Den beiden letzteren Parteien ist gemein, dass sie dem französischen Front National sehr nahe stehen und entsprechend stark euroskeptisch eingestellt sind. Wo genau in dieser in deutschen Medien oft als „Mitte-Rechts“ bezeichneten Koalition die „Mitte“ sein soll, ist nicht wirklich zu erkennen.
Beppe Grillo vom Movimento 5 Stelle auf einer Wahlkampfveranstaltung 2013 in Trento.
An zweiter Stelle der Wählergunst liegt augenblicklich das Movimento 5 Stelle (Bewegung 5 Sterne), die inzwischen sattsam bekannte anti-Establishment- und anti-EU-Bewegung. Nachdem sie jetzt das Rathaus von Rom erobert hat, ist sie mittlerweile selbst in Missmanagement und Skandale in der Hauptstadt verwickelt. Dazu kommt, dass verschiedene Äußerungen prominenter Mitglieder einen akuten autoritären oder gar illiberalen Drift befürchten lassen. So ertönte die Forderung nach Berufsverboten für unliebige Journalisten, die angeblich bereits auf einer „schwarzen Liste“ stehen.
Und dann ist da noch die Linke, derzeit definitiv nicht in Hochform. Neben Renzis Partito Democratico gehört dazu die Partei Liberi e uguali („Frei und gleich“), die 2016 nach dem von Renzi verlorenen Referendum um die Verfassungsreform von linken Dissidenten gegründet wurde. Sie werben um Bürger, die von der Renzi-Regierung enttäuscht waren. Aber diese Partei hat nichts Frisches oder Neues an sich: sie besteht aus seit langem etablierten Politikern, und indem sie zur weiteren Fragmentierung der Linken beiträgt, erhöht sie die Chancen der Rechten oder der „5 Sterne“.

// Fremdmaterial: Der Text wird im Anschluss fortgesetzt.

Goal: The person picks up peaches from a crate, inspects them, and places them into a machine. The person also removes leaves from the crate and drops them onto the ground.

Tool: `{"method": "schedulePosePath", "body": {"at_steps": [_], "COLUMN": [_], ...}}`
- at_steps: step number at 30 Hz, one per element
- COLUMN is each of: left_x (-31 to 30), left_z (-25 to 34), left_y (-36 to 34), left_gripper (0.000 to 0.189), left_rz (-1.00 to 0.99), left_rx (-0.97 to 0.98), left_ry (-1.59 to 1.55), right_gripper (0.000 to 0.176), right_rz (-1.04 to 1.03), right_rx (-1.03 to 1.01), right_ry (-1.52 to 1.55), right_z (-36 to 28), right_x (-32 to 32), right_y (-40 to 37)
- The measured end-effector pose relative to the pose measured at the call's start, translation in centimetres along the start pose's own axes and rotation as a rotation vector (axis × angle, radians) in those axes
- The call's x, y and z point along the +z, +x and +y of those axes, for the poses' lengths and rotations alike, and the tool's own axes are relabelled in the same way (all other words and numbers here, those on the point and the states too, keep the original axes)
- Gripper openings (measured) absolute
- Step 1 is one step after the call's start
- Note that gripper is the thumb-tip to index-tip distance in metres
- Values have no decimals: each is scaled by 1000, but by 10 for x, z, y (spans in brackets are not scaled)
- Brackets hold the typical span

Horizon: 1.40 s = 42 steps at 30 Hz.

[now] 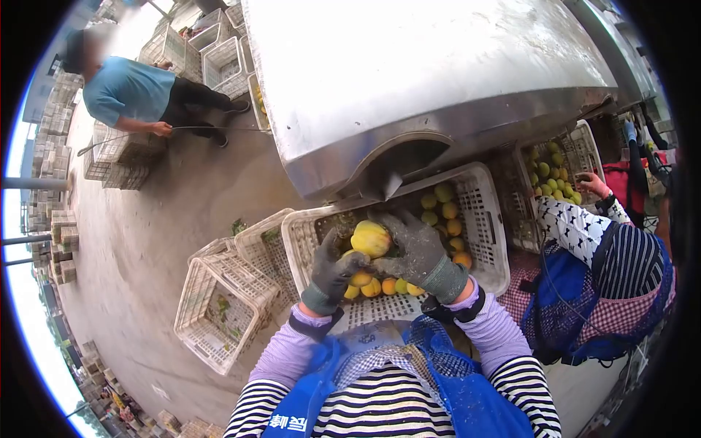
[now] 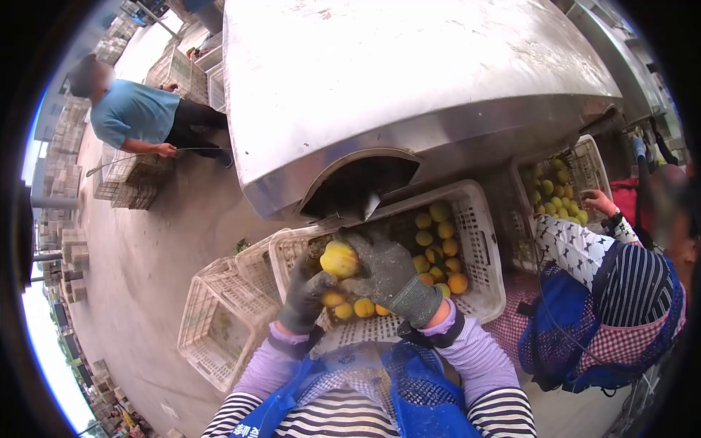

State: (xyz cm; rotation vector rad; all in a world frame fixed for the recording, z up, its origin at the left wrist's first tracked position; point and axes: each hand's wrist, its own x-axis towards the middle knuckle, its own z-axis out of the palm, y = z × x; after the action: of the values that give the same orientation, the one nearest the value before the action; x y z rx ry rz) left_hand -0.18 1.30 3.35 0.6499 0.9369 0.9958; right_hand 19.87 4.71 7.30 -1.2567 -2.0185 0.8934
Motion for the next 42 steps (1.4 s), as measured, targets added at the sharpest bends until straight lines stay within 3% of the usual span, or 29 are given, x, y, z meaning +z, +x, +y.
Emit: {"method": "schedulePosePath", "body": {"at_steps": [4,6,9,12,14,17,20,23,26,30,32,36,38,42], "left_x": [3,18,22,5,-4,2,17,3,12,12,9,28,31,28], "left_z": [1,6,1,-7,-16,-19,6,-21,-2,-13,-20,-9,-6,-9], "left_y": [10,11,12,6,5,7,7,8,8,7,6,7,6,12], "left_gripper": [57,50,41,38,36,34,33,44,43,46,47,50,51,51], "left_rz": [-93,21,91,42,23,-3,1,-48,61,-20,-86,14,25,0], "left_rx": [126,206,140,213,521,327,-223,-68,-306,-112,-39,72,161,198], "left_ry": [127,185,23,349,879,583,-841,-425,-493,-419,-471,-52,288,56], "right_gripper": [69,65,59,47,43,44,60,81,95,96,90,80,75,70], "right_rz": [80,186,289,309,285,304,270,33,60,151,195,246,265,352], "right_rx": [15,13,43,-7,-97,-146,-12,129,-61,165,96,75,49,104], "right_ry": [23,-167,-372,-377,-351,-518,-227,119,-215,36,-60,-290,-168,29], "right_z": [3,0,28,45,55,76,61,10,6,5,1,-2,-1,9], "right_x": [-1,2,22,28,27,30,15,-9,22,32,30,29,24,34], "right_y": [-3,3,17,43,64,73,60,26,-9,-14,-14,-17,-12,-10]}}
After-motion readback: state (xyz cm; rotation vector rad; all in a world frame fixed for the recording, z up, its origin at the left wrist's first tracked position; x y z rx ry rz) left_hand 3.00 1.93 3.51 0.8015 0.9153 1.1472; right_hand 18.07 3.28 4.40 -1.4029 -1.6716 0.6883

Der Kontext schreit geradezu nach dem plötzlichen Auftauchen einer Verkörperung der liberalen und resolut pro-europäischen Mitte. Aber ein deus ex machina wie „En marche!“ in Frankreich ist nicht auszumachen. Die von Emma Bonino ins Leben gerufene neue Bewegung +Europa (ausgesprochen „piu Europa“) wurde erst im November 2017, also viel zu spät lanciert und ist noch zu schwach für diesen Wahlkampf.
So geht Italien nun, relativ ratlos, auf die Wahlen zu. Soll man den Umfragen trauen? Eine große Zahl der Wähler hat sich noch nicht entschieden. Und viele werden gleich ganz zu Hause bleiben. Sie ahnen, dass Italien, bei welchem Ergebnis auch immer, keine Regierung bekommen wird, die von Dauer sein könnte. So wie sie’s gewohnt sind seit 1946, als die neu eingeführte Republik ihre erste von mittlerweile über 60 Regierungen wählte.
Dabei weiß jeder, dass diese chronische Instabilität eine Hauptblockade für den Neustart der italienischen Wirtschaft und, vielleicht noch viel wichtiger, der italienischen Gesellschaft ist. Das langsame, unaufhaltsame Abrutschen in den dauerhaften Niedergang, mit offenen Augen, aber ohne einen Macron in Sichtweite – ist dies das italienische Schicksal der kommenden Jahre?